* [YOUR INSTRUCTIONS]
Reproduce each entry below verbatim.

* [Dataset entries]
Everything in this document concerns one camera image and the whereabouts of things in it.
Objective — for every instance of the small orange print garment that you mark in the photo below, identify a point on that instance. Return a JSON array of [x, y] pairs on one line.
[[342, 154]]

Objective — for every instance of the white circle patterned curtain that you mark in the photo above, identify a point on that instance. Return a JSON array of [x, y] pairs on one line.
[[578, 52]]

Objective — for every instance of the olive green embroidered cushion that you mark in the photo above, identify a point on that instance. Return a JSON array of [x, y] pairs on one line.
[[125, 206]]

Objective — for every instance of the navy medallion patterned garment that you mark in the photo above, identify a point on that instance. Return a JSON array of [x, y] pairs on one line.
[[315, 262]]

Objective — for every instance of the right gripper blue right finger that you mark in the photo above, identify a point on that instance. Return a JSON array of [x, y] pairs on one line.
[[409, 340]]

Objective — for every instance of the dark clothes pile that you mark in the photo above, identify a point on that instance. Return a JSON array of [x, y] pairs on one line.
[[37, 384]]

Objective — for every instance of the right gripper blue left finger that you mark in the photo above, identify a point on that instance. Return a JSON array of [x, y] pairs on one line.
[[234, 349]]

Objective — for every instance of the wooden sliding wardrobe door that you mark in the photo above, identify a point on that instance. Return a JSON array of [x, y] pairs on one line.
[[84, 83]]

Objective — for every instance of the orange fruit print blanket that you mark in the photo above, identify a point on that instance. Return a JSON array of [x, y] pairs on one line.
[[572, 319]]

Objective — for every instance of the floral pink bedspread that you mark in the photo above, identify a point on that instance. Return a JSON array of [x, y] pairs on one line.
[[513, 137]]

* [EXERCISE ANSWER]
Everything in this document concerns one camera image and the whereabouts of things in it.
Objective — for every instance of the small orange print garment that you mark in the photo below, identify a point on that instance. Return a JSON array of [x, y] pairs on one line.
[[342, 154]]

Objective — for every instance of the white circle patterned curtain that you mark in the photo above, identify a point on that instance. Return a JSON array of [x, y] pairs on one line.
[[578, 52]]

Objective — for every instance of the olive green embroidered cushion that you mark in the photo above, identify a point on that instance. Return a JSON array of [x, y] pairs on one line.
[[125, 206]]

Objective — for every instance of the navy medallion patterned garment that you mark in the photo above, identify a point on that instance. Return a JSON array of [x, y] pairs on one line.
[[315, 262]]

Objective — for every instance of the right gripper blue right finger that you mark in the photo above, identify a point on that instance. Return a JSON array of [x, y] pairs on one line.
[[409, 340]]

Objective — for every instance of the dark clothes pile that you mark in the photo above, identify a point on that instance. Return a JSON array of [x, y] pairs on one line.
[[37, 384]]

Objective — for every instance of the right gripper blue left finger that you mark in the photo above, identify a point on that instance. Return a JSON array of [x, y] pairs on one line.
[[234, 349]]

Objective — for every instance of the wooden sliding wardrobe door that you mark in the photo above, identify a point on that instance. Return a JSON array of [x, y] pairs on one line.
[[84, 83]]

Objective — for every instance of the orange fruit print blanket that you mark in the photo above, identify a point on that instance. Return a JSON array of [x, y] pairs on one line.
[[572, 319]]

Objective — for every instance of the floral pink bedspread that you mark in the photo above, identify a point on that instance. Return a JSON array of [x, y] pairs on one line.
[[513, 137]]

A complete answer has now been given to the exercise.